À l’arrière, Jean-Pierre Marcoux, conseiller au développement coopératif à la vice-présidence du développement des affaires région Québec-Est pour la Fédération des caisses Desjardins du Québec et André Delage, moniteur certifié pour le ski assis. À l’avant , Nathalie Matte, directrice du développement financier de Leucan région Québec, Marie-Josée Brunet, jeune porte-parole du Défi ski 12 h Leucan, et Yves Juneau, directeur des ventes et du marketing de la Station touristique Stoneham.
Dévaler les pentes pour la cause des enfants malades
Pour sa 4e édition, le Défi ski 12 h Leucan se déroulera simultanément sur trois montagnes, le 14 mars prochain, dont celle de la Station touristique Stoneham. Connaissant déjà un immense succès à Bromont en Montérégie, le Défi ski 12 h Leucan se transporte cette année sur les pentes de la Station touristique Stoneham et celles de Ski Chanteclerc dans les Laurentides.
Pour y participer, chaque équipe constituée de quatre participants doit s’inscrire et amasser un minimum de 400 $. Lors de l’événement, chaque skieur devra effectuer au moins une descente à l’heure, pendant 12 heures, soit de midi à minuit. Un voyage de ski sera remis à l’équipe qui aura amassé le plus d’argent et un autre sera tiré au hasard parmi les participants qui auront effectué le nombre minimal de descente. L’an dernier, 167 000 $ ont été amassés à Bromont uniquement.

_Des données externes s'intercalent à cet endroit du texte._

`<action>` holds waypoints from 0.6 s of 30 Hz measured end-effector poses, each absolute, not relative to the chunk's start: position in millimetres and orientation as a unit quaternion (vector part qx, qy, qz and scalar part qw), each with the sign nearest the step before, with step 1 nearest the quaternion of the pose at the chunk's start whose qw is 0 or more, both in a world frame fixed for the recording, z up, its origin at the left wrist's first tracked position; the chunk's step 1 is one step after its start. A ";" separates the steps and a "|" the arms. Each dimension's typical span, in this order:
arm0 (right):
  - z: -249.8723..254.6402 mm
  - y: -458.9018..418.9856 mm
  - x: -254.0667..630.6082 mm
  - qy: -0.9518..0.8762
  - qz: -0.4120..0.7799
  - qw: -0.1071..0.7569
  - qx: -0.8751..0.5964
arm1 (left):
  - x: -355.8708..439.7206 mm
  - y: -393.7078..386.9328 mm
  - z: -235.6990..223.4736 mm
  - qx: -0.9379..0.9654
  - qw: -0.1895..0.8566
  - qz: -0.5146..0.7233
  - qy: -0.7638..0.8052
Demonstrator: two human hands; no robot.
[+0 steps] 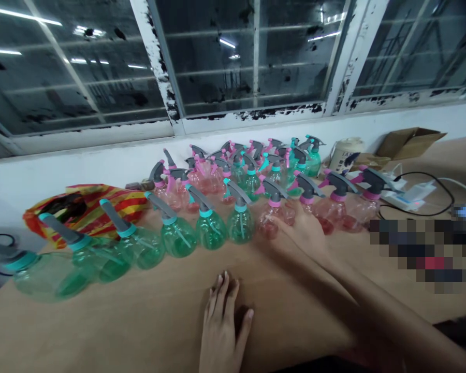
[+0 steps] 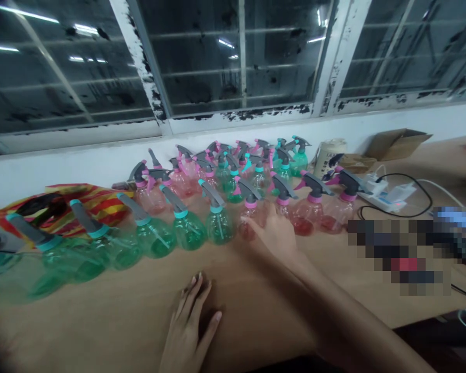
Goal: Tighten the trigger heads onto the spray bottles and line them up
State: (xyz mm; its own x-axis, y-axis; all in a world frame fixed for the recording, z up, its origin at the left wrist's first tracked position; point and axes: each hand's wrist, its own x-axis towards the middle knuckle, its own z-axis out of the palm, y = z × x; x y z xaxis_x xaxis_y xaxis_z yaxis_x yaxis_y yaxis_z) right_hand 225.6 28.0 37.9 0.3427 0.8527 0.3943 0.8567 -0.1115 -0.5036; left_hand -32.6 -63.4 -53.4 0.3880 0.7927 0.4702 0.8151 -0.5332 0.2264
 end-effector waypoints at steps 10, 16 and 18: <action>28.3 40.7 224.7 -0.574 0.002 0.380 -0.725 | -33.7 -63.9 -52.0 -0.838 0.009 -0.258 -0.480; 28.2 39.9 222.7 -0.560 -0.007 0.394 -0.729 | -34.5 -63.8 -50.8 -0.839 0.019 -0.254 -0.481; 27.3 40.7 222.4 -0.560 -0.011 0.394 -0.729 | -34.7 -63.5 -50.2 -0.841 0.024 -0.251 -0.479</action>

Les sommes recueillies permettront à Leucan «d’offrir aux enfants atteints de cancer et à leur famille de nombreux services, soit le soutien affectif et financier, le service d’animation, la massothérapie, les activités sociorécréatives, la sensibilisation scolaire, en plus du soutien à la recherche clinique». Comme l’explique Nathalie Matte, directrice du développement financier de Leucan région Québec, malgré la crise économique que l’on connaît, les temps ne seront jamais assez difficiles pour s’empêcher d’aider des enfants atteints de cancer et leurs familles à prendre un peu de répit.
Témoignage
À neuf ans, Marie-Josée Brunet, la porte-parole de l’événement, a appris qu’elle souffrait du Sarcome d’Ewing, qui s’attaquait à sa hanche gauche. Puis à 18 ans, trois tumeurs se sont développées dans la même jambe. Mais cette fois, les traitements de chimiothérapie n’ont pas suffi, il a fallu amputer. «C’est une solution qu’on n’accepte pas, mais dont on doit apprendre à vivre avec, indique Mme Brunet. Après l’opération, je ne sentais pas que j’étais différente ou qu’il me manquait quelque chose. Aujourd’hui, ce n’est pas si terrible, même si j’ai parfois des frustrations. Mais malheureusement, ce n’est pas tout le monde qui vit bien avec la maladie ou une amputation.»
C’est pourquoi la jeune fille soutient que Leucan est plus important que jamais. «En 2007, j’ai réalisé ma première sortie sans mes parents, lors d’une fin de semaine dans Charlevoix organisée par Leucan. J’ai fait de la tyrolienne et du kayak, des activités que je ne pensais jamais faire en raison de mon handicap. Leucan doit donc vivre et rester, car les jeunes en ressortent avec une expérience et une vision différente de la maladie», soutient la porte-parole de l’événement, qui fera d’ailleurs quelques descentes avec sa chaise à skis lors du Défi.